**About this exercise**
The expected output is each line below containing "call", copied in full.

**Provided data**
================

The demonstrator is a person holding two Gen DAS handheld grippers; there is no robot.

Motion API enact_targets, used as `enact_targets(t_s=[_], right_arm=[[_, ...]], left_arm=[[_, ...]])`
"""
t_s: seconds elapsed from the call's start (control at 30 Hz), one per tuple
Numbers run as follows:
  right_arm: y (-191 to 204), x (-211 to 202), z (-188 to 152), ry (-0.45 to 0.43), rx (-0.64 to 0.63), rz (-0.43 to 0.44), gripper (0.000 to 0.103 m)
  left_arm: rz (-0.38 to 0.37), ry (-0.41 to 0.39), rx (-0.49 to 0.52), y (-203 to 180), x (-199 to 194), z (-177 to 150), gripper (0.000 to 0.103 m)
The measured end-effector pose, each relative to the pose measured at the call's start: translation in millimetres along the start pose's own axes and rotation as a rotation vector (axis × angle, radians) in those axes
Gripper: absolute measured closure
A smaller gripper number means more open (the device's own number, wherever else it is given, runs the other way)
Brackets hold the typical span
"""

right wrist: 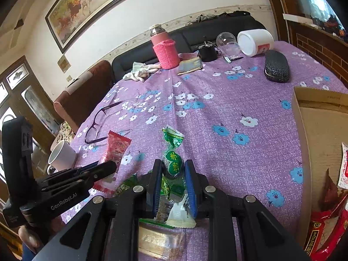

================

**Finished task**
t_s: seconds elapsed from the call's start (control at 30 Hz), one per tuple
The measured end-effector pose, each relative to the pose measured at the call's start: translation in millimetres along the start pose's own axes and rotation as a rotation vector (axis × angle, radians) in those axes

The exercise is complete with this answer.